Cosentino Lagomarsino Marco, Sellerio Alessandro L, Heijning Philip D, Bassetti Bruno
Università degli Studi di Milano, Dip Fisica Milano, Italy.
Genome Biol. 2009;10(1):R12. doi: 10.1186/gb-2009-10-1-r12. Epub 2009 Jan 30.
Protein domains can be used to study proteome evolution at a coarse scale. In particular, they are found on genomes with notable statistical distributions. It is known that the distribution of domains with a given topology follows a power law. We focus on a further aspect: these distributions, and the number of distinct topologies, follow collective trends, or scaling laws, depending on the total number of domains only, and not on genome-specific features.
We present a stochastic duplication/innovation model, in the class of the so-called 'Chinese restaurant processes', that explains this observation with two universal parameters, representing a minimal number of domains and the relative weight of innovation to duplication. Furthermore, we study a model variant where new topologies are related to occurrence in genomic data, accounting for fold specificity.

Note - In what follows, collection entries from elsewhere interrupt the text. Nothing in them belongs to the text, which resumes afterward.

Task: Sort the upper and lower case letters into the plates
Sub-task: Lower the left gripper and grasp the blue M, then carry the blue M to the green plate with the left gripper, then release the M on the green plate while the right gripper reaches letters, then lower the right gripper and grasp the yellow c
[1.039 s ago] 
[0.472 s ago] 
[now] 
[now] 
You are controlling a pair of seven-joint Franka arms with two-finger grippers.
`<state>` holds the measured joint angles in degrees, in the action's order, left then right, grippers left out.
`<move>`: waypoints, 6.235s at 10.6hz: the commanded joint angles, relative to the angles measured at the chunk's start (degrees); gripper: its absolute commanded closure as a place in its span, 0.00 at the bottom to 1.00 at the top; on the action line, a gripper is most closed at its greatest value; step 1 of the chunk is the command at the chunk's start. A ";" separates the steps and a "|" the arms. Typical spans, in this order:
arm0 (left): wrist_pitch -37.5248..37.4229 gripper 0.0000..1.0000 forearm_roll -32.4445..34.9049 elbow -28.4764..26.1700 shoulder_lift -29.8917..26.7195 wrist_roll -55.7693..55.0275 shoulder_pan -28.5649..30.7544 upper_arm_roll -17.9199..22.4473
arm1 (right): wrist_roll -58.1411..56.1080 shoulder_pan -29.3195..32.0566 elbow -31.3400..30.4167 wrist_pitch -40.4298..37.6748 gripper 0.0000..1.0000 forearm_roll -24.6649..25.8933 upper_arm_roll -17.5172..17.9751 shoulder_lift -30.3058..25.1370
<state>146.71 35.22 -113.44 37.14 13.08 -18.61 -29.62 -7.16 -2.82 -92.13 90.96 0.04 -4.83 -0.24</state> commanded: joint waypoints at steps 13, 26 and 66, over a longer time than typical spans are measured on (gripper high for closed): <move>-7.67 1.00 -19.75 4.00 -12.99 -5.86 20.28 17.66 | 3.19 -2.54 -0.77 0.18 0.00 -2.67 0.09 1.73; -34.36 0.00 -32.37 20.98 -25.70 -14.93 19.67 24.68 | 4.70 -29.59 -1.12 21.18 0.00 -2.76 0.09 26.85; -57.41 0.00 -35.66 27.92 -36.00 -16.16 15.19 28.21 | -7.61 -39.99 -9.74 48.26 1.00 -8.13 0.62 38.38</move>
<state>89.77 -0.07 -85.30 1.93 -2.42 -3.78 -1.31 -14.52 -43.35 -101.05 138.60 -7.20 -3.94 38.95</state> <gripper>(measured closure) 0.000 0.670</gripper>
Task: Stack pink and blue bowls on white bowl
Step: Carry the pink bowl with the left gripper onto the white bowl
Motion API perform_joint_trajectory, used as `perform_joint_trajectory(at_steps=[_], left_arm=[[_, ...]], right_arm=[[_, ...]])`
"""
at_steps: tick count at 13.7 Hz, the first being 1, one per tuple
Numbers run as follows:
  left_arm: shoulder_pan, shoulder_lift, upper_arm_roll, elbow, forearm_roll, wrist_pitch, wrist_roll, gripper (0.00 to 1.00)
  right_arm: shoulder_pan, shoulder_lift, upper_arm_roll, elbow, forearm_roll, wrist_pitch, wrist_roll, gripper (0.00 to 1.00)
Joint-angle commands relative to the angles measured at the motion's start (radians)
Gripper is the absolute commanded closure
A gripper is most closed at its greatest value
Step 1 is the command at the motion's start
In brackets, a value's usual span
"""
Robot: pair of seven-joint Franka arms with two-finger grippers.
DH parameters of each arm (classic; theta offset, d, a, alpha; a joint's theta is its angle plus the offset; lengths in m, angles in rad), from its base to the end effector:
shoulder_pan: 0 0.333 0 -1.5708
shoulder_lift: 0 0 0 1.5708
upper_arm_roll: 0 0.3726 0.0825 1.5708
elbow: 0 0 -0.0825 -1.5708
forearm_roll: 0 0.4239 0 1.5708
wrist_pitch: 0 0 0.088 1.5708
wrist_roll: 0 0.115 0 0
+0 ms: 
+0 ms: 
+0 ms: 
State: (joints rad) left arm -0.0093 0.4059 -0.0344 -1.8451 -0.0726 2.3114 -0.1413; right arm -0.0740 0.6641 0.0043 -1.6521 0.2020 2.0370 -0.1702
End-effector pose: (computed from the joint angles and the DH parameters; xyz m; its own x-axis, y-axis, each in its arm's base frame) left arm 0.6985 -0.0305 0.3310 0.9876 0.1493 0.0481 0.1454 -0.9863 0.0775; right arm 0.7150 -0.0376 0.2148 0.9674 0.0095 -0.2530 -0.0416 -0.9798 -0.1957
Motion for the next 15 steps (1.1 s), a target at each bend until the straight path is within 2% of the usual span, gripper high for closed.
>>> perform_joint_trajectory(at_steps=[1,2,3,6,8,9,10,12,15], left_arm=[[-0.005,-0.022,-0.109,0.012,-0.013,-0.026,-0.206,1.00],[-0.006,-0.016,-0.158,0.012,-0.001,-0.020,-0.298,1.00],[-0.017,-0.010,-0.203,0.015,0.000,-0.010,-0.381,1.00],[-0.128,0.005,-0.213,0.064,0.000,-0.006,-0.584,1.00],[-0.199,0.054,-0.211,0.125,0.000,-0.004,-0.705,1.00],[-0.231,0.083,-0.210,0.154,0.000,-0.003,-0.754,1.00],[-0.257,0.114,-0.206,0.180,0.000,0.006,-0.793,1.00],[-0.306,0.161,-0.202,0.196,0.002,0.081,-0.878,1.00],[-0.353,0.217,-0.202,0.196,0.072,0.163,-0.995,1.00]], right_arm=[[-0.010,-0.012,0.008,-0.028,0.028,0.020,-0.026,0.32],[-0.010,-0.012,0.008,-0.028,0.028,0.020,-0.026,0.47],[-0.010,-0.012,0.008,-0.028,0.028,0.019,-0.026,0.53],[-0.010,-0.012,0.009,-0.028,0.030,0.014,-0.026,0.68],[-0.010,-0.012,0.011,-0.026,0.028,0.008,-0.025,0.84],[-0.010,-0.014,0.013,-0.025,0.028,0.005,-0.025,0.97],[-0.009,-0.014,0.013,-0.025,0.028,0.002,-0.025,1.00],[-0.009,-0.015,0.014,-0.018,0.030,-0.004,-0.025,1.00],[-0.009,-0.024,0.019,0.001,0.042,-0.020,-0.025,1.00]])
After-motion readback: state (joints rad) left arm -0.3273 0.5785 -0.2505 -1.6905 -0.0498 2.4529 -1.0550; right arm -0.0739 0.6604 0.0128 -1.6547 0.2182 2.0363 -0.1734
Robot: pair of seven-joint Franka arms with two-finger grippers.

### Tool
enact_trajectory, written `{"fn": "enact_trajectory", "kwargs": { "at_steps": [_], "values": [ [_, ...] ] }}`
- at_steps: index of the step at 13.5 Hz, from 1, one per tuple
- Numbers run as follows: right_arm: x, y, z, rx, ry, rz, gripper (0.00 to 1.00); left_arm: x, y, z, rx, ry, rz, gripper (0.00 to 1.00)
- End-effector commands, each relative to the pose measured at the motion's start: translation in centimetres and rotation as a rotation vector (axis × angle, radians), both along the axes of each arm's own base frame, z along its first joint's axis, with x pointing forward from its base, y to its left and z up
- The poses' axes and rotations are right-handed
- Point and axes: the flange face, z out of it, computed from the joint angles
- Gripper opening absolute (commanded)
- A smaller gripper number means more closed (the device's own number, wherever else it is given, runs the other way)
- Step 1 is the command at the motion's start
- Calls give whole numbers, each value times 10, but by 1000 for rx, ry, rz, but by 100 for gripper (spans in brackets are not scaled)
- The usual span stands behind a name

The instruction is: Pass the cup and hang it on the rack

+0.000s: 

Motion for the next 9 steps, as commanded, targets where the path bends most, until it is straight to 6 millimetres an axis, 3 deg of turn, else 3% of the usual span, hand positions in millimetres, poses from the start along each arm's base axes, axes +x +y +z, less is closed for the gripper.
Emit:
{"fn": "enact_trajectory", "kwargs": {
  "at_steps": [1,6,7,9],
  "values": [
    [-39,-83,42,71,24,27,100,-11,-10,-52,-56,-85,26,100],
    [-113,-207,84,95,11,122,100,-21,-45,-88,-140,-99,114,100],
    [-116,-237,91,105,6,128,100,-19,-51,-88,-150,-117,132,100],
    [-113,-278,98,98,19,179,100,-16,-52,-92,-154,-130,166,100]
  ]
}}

Both models have general quantitative agreement with data from hundreds of genomes, which indicates that the domains of a genome are built with a combination of specificity and robust self-organizing phenomena. The latter are related to the basic evolutionary 'moves' of duplication and innovation, and give rise to the observed scaling laws, a priori of the specific evolutionary history of a genome. We interpret this as the concurrent effect of neutral and selective drives, which increase duplication and decrease innovation in larger and more complex genomes. The validity of our model would imply that the empirical observation of a small number of folds in nature may be a consequence of their evolution.
蛋白质结构域可用于在粗略尺度上研究蛋白质组的进化。特别是,它们在基因组上具有显著的统计分布。已知具有给定拓扑结构的结构域的分布遵循幂律。我们关注的是另一个方面:这些分布以及不同拓扑结构的数量遵循集体趋势或标度律,仅取决于结构域的总数,而不取决于基因组的特定特征。
我们提出了一种随机复制/创新模型,属于所谓的“中餐厅过程”类别,该模型用两个通用参数解释了这一观察结果,这两个参数分别代表结构域的最小数量以及创新与复制的相对权重。此外,我们研究了一种模型变体,其中新的拓扑结构与基因组数据中的出现情况相关,考虑了折叠特异性。
这两个模型在数量上都与来自数百个基因组的数据总体一致,这表明基因组的结构域是由特异性和强大的自组织现象共同构建而成的。后者与复制和创新这两个基本的进化“步骤”相关,并产生了观察到的标度律,这是先于基因组特定进化历史的。我们将此解释为中性和选择性驱动的共同作用,在更大、更复杂的基因组中,中性驱动增加复制,选择性驱动减少创新。我们模型的有效性意味着自然界中少数折叠的经验观察结果可能是其进化的结果。